2006年05月29日
三井化学、PHの6月の輸出価格も引き上げ
中国向け、CFRトン1,300ドルで決着
【カテゴリー】:市況(海外、原料/樹脂/化成品)
【関連企業・団体】:三井化学

 三井化学は、中国のPH(フェノール)の大手需要家との間で6月の輸出価格をCFRトン1,300ドルとすることで合意した。5月末積みの価格を同100ドル上回っている。
 
 同社によるPHの中国向け輸出価格は、中国の多くの需要家の買い控えによって今年4月中旬までおよそ半年にわたって同840〜950ドルの低水準に張り付いていた。しかし5月の労働節明けからは引き合いがにわかに活発化、それに伴い同社などサプライヤー各社の値上げ要求がスムースに受け入れられるようになってきている。

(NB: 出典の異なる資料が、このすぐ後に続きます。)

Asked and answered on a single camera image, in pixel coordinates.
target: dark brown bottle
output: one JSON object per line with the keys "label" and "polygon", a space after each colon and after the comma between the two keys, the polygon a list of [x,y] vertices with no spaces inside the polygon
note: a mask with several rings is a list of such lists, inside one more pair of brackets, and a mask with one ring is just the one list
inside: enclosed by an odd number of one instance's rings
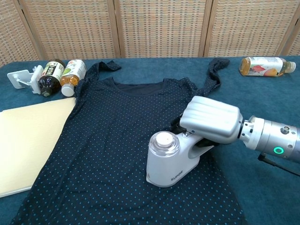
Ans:
{"label": "dark brown bottle", "polygon": [[42,76],[38,81],[41,95],[48,97],[60,90],[60,79],[65,67],[66,64],[59,59],[53,59],[47,63]]}

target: beige cutting board
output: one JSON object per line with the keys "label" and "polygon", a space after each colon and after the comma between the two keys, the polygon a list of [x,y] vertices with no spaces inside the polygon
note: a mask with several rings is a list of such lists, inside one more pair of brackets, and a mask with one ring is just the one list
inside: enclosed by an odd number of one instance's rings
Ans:
{"label": "beige cutting board", "polygon": [[0,112],[0,197],[31,188],[74,105],[71,97]]}

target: juice bottle
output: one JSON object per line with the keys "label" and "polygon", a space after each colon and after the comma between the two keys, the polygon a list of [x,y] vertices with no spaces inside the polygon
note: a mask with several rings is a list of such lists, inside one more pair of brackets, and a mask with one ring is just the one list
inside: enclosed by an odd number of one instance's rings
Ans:
{"label": "juice bottle", "polygon": [[71,60],[60,79],[61,92],[64,96],[74,95],[74,87],[84,78],[86,66],[82,60]]}
{"label": "juice bottle", "polygon": [[59,59],[53,59],[46,64],[42,76],[38,81],[41,95],[48,97],[60,90],[60,78],[65,67],[65,63]]}
{"label": "juice bottle", "polygon": [[279,57],[246,57],[240,63],[243,76],[281,76],[294,72],[295,68],[295,62]]}

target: white bracket
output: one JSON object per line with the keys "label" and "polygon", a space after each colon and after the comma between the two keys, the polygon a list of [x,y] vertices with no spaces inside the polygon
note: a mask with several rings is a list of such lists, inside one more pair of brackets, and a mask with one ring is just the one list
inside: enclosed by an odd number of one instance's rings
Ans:
{"label": "white bracket", "polygon": [[38,65],[34,67],[33,73],[29,73],[28,70],[21,70],[12,73],[8,73],[7,77],[16,89],[29,88],[33,94],[41,94],[41,90],[38,87],[38,80],[42,76],[43,67]]}

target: bottle label
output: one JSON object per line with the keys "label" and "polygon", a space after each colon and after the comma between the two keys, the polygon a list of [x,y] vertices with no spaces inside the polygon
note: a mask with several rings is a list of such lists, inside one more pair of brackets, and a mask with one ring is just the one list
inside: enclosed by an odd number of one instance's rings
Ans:
{"label": "bottle label", "polygon": [[51,61],[47,63],[45,69],[43,70],[42,76],[54,76],[60,81],[64,69],[65,68],[62,64],[55,61]]}
{"label": "bottle label", "polygon": [[250,57],[248,76],[277,76],[283,66],[279,57]]}
{"label": "bottle label", "polygon": [[82,60],[71,60],[62,76],[76,75],[79,80],[83,79],[86,73],[86,66]]}

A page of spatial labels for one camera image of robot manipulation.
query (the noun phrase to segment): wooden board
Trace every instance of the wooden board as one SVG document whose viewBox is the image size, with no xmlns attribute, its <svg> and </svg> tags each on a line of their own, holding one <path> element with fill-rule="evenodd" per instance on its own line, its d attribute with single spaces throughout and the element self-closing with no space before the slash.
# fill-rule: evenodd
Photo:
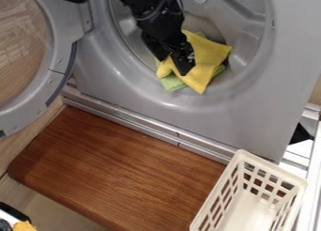
<svg viewBox="0 0 321 231">
<path fill-rule="evenodd" d="M 0 108 L 21 94 L 38 73 L 49 31 L 33 0 L 0 0 Z"/>
<path fill-rule="evenodd" d="M 49 107 L 47 113 L 26 129 L 0 140 L 0 178 L 12 160 L 65 108 L 61 97 Z"/>
<path fill-rule="evenodd" d="M 68 107 L 8 173 L 114 231 L 185 231 L 223 169 Z"/>
</svg>

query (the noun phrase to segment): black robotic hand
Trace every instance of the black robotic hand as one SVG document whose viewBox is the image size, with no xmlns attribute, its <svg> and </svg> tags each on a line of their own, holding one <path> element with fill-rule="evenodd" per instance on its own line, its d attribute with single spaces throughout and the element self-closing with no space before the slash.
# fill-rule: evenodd
<svg viewBox="0 0 321 231">
<path fill-rule="evenodd" d="M 184 22 L 179 0 L 121 0 L 130 7 L 137 25 L 143 30 L 142 39 L 160 61 L 170 55 L 182 76 L 194 66 L 191 44 L 181 32 Z"/>
</svg>

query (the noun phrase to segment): yellow cloth
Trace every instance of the yellow cloth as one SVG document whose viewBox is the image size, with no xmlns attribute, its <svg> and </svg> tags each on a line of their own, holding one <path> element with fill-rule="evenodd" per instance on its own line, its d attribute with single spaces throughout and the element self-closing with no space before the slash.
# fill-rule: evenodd
<svg viewBox="0 0 321 231">
<path fill-rule="evenodd" d="M 230 54 L 232 47 L 215 43 L 190 31 L 184 30 L 183 33 L 194 49 L 196 66 L 183 77 L 179 74 L 172 57 L 169 56 L 160 63 L 157 76 L 161 79 L 173 71 L 186 85 L 202 95 L 211 79 L 216 75 L 220 64 Z"/>
<path fill-rule="evenodd" d="M 30 222 L 19 222 L 14 224 L 13 231 L 37 231 L 37 229 Z"/>
</svg>

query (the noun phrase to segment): floor
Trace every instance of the floor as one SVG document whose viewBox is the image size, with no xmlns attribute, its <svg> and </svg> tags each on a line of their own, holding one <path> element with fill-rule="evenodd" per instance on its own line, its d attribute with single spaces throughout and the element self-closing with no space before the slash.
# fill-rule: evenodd
<svg viewBox="0 0 321 231">
<path fill-rule="evenodd" d="M 37 194 L 24 210 L 39 231 L 108 231 L 80 214 Z"/>
</svg>

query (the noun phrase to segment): white plastic basket
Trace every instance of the white plastic basket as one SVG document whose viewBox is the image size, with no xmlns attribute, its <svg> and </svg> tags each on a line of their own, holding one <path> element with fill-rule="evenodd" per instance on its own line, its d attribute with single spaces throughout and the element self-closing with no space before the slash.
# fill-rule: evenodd
<svg viewBox="0 0 321 231">
<path fill-rule="evenodd" d="M 290 231 L 307 181 L 244 150 L 237 152 L 191 231 Z"/>
</svg>

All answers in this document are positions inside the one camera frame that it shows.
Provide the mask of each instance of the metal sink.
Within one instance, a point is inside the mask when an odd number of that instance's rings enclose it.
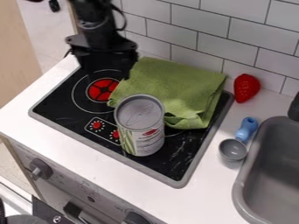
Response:
[[[233,185],[233,203],[252,224],[299,223],[299,122],[278,116],[261,125]]]

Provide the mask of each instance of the black stovetop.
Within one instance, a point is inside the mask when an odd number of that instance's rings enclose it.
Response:
[[[104,146],[105,151],[113,151],[168,179],[182,180],[210,128],[223,114],[222,111],[232,96],[225,92],[221,95],[207,129],[182,131],[165,128],[166,139],[161,150],[148,157],[134,157],[122,150],[113,117],[114,109],[106,104],[110,92],[118,83],[118,73],[117,70],[102,70],[93,75],[86,75],[83,70],[77,70],[32,109],[33,117],[44,117],[46,119],[42,120],[47,124],[47,121],[51,121],[53,128],[62,132],[65,132],[65,129],[71,130]]]

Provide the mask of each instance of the metal can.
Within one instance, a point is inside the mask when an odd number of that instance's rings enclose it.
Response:
[[[163,117],[163,104],[151,95],[135,94],[122,100],[115,109],[122,148],[136,157],[159,151],[165,140]]]

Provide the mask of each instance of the red burner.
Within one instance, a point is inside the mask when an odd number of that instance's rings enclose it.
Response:
[[[109,78],[96,80],[89,86],[88,96],[96,102],[107,102],[119,81]]]

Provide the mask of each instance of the countertop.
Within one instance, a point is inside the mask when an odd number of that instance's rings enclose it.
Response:
[[[74,56],[66,57],[1,108],[1,135],[15,139],[166,223],[247,223],[237,213],[231,199],[240,166],[228,167],[222,162],[219,143],[233,137],[246,116],[256,117],[260,122],[271,116],[285,116],[291,97],[261,90],[251,101],[235,102],[189,184],[174,189],[28,116],[29,108],[76,67]],[[226,90],[232,90],[232,84],[228,80]],[[88,165],[78,166],[82,161],[88,161]]]

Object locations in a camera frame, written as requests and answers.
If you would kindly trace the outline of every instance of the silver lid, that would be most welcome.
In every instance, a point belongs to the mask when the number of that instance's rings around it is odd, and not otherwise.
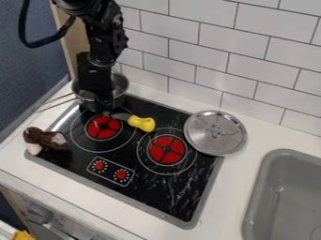
[[[240,150],[246,140],[245,127],[225,112],[204,111],[185,123],[184,134],[191,146],[212,156],[227,156]]]

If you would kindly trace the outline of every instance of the black stovetop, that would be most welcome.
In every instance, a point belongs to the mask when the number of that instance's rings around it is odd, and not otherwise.
[[[153,117],[156,129],[145,133],[75,104],[50,127],[66,135],[69,151],[41,152],[37,162],[50,162],[47,166],[89,186],[94,182],[95,188],[179,227],[194,226],[221,158],[197,152],[186,142],[186,113],[136,97],[127,97],[115,113]]]

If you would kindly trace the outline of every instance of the gray sink basin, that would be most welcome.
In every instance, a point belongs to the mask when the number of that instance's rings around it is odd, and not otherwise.
[[[321,240],[321,159],[280,149],[262,162],[244,240]]]

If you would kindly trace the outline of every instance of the brown plush toy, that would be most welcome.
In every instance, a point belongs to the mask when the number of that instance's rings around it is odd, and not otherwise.
[[[42,131],[37,127],[29,127],[23,132],[23,138],[31,155],[39,154],[42,149],[44,151],[68,150],[67,139],[61,132]]]

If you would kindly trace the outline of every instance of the subway tile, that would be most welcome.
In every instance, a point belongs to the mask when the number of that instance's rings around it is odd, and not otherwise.
[[[210,105],[219,106],[222,92],[198,86],[193,83],[170,79],[170,93],[201,101]]]
[[[302,70],[296,89],[321,96],[321,73]]]
[[[147,33],[197,43],[198,22],[142,12],[142,26]]]
[[[321,48],[273,38],[268,47],[267,60],[321,71]]]
[[[172,16],[232,27],[237,4],[217,0],[171,0]]]
[[[280,8],[321,16],[320,0],[282,0]]]
[[[274,124],[280,123],[284,111],[283,108],[226,93],[223,94],[222,108]]]
[[[321,46],[321,22],[317,25],[312,44]]]
[[[198,67],[196,73],[196,83],[203,86],[212,87],[223,92],[252,98],[257,82],[219,71]]]
[[[127,28],[141,30],[140,20],[139,20],[139,10],[132,9],[128,7],[122,7],[121,11],[124,15],[124,26]]]
[[[294,86],[298,76],[298,68],[234,54],[230,56],[228,72],[261,82],[291,88]]]
[[[112,67],[112,71],[121,72],[120,64],[115,63]]]
[[[143,68],[143,53],[133,49],[125,49],[120,54],[118,62]]]
[[[195,66],[145,53],[145,69],[188,82],[194,82]]]
[[[321,137],[321,119],[318,117],[286,110],[282,125]]]
[[[287,109],[321,116],[321,97],[259,83],[255,99]]]
[[[310,42],[317,18],[266,7],[240,5],[237,29],[254,33]]]
[[[225,70],[228,53],[171,40],[170,57],[205,68]]]
[[[136,67],[123,65],[123,74],[133,82],[147,85],[161,91],[167,91],[167,77]]]
[[[130,48],[161,56],[168,56],[167,38],[157,37],[129,29],[126,30],[126,34],[130,38]]]
[[[201,24],[200,44],[232,53],[263,58],[268,37]]]
[[[168,0],[116,0],[119,5],[168,14]]]
[[[233,2],[239,2],[244,4],[253,4],[258,6],[265,6],[276,8],[280,0],[233,0]]]

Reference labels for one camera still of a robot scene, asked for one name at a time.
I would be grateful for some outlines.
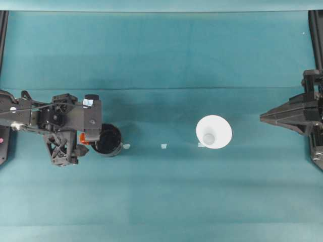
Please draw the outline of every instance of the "black bracket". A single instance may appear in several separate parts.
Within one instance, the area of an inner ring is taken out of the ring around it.
[[[316,69],[323,69],[323,10],[308,11]]]
[[[0,11],[0,73],[5,50],[8,15],[8,11]],[[8,157],[10,132],[11,129],[9,127],[0,126],[0,165],[3,164]]]

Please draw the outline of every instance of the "cable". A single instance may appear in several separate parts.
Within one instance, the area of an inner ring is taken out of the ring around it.
[[[4,112],[0,112],[0,115],[1,114],[14,113],[14,112],[32,111],[32,110],[35,110],[35,109],[41,109],[41,108],[51,107],[51,106],[55,106],[55,105],[82,106],[82,107],[90,108],[89,106],[86,106],[86,105],[83,105],[83,104],[71,104],[71,103],[65,103],[65,102],[56,102],[56,103],[51,103],[51,104],[38,106],[38,107],[31,107],[31,108],[4,111]]]

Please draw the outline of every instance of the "teal tablecloth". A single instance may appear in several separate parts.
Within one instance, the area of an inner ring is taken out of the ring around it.
[[[40,136],[14,136],[0,241],[321,241],[307,140],[259,122],[313,68],[307,12],[11,12],[1,88],[97,93],[131,147],[59,168]],[[197,147],[208,114],[232,125],[224,149]]]

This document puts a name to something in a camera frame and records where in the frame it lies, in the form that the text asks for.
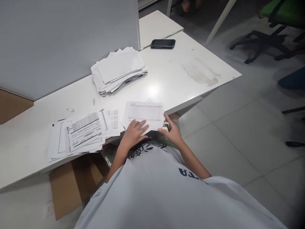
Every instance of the wall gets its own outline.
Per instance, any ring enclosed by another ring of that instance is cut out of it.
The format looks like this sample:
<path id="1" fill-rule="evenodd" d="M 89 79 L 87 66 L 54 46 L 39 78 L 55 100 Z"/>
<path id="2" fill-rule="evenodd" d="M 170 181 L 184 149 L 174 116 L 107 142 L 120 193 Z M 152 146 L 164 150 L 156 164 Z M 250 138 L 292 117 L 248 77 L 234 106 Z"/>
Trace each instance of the wall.
<path id="1" fill-rule="evenodd" d="M 37 100 L 139 50 L 137 0 L 1 0 L 0 87 Z"/>
<path id="2" fill-rule="evenodd" d="M 44 219 L 44 205 L 52 200 L 47 174 L 35 175 L 0 191 L 0 228 L 72 229 L 81 212 L 79 206 L 69 215 L 55 221 L 55 215 Z"/>

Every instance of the gray partition panel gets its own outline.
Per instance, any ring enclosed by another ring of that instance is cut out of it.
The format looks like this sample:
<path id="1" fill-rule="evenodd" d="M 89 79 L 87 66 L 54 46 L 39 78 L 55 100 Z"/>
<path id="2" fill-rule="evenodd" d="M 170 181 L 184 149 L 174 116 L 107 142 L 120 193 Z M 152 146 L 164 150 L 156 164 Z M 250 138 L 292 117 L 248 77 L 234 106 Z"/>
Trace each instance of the gray partition panel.
<path id="1" fill-rule="evenodd" d="M 0 0 L 0 87 L 37 100 L 139 50 L 137 0 Z"/>

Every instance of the black phone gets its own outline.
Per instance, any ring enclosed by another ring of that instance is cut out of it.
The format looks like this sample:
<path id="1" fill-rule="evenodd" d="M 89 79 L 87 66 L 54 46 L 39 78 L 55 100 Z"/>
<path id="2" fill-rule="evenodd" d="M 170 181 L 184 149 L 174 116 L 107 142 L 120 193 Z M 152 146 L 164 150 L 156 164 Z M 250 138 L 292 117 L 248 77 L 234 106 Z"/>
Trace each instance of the black phone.
<path id="1" fill-rule="evenodd" d="M 175 47 L 176 40 L 153 40 L 151 44 L 151 48 L 159 48 L 159 49 L 173 49 Z"/>

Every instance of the table leg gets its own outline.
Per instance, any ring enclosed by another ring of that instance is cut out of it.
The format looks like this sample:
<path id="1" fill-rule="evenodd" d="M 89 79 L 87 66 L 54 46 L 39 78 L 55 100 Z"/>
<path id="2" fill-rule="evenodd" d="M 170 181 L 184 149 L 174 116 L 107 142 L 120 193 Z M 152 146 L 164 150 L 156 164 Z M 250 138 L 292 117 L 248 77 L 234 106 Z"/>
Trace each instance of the table leg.
<path id="1" fill-rule="evenodd" d="M 223 23 L 223 21 L 225 20 L 225 18 L 227 17 L 228 13 L 230 12 L 230 10 L 232 9 L 233 5 L 235 4 L 236 0 L 229 0 L 229 2 L 227 3 L 225 9 L 223 10 L 223 12 L 221 13 L 218 21 L 216 22 L 214 28 L 212 29 L 210 35 L 208 36 L 206 43 L 204 46 L 208 46 L 210 44 L 210 42 L 212 41 L 212 39 L 214 38 L 215 34 L 217 33 L 218 29 L 220 28 L 221 24 Z"/>
<path id="2" fill-rule="evenodd" d="M 173 0 L 168 0 L 168 2 L 167 2 L 166 16 L 168 16 L 168 17 L 169 17 L 169 15 L 170 15 L 170 13 L 171 13 L 172 2 L 173 2 Z"/>

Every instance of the white t-shirt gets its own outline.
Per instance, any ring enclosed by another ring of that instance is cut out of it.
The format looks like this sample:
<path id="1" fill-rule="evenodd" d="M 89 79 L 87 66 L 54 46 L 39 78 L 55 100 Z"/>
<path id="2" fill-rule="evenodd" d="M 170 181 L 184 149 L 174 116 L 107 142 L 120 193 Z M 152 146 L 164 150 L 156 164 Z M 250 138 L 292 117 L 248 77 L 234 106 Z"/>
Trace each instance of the white t-shirt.
<path id="1" fill-rule="evenodd" d="M 286 226 L 234 181 L 201 180 L 176 149 L 144 144 L 98 189 L 75 228 Z"/>

 5月初旬の船積み価格は同1,000ドルとなり、そして5月末積み分は同1,200ドルに達していた。それが6月分はさらに同100ドル高となることが確定したわけ。台湾の大手PHメーカーの中には同1,350〜1,400ドルを次の目標に掲げるところも出ている模様。
 
 このように大幅な値上げが通りはじめたのは、PHのアジア地域全体の需給バランスが日・台・韓の3ヵ国のPHメーカーの定修の集中によって極度に逼迫してきたからと見られる。三井化学の調べによると、今年3〜4月の2ヵ月で定修のために運休したPH設備の生産能力は全体のおよそ40%に達したという。また欧米でも多くのPHメーカーがほぼ同じ時期に定修を実施、このため欧米から中国や東南アジア地域への3〜5月の流入量が激減する事態となり、これがタイト化をさらに加速させる結果になっていると同社では分析している。
 
 アジア地域では、5月から7月末までのさらに3社が定修を予定している。このため少なくとも8月末までは逼迫状態が続く公算が濃厚となっている。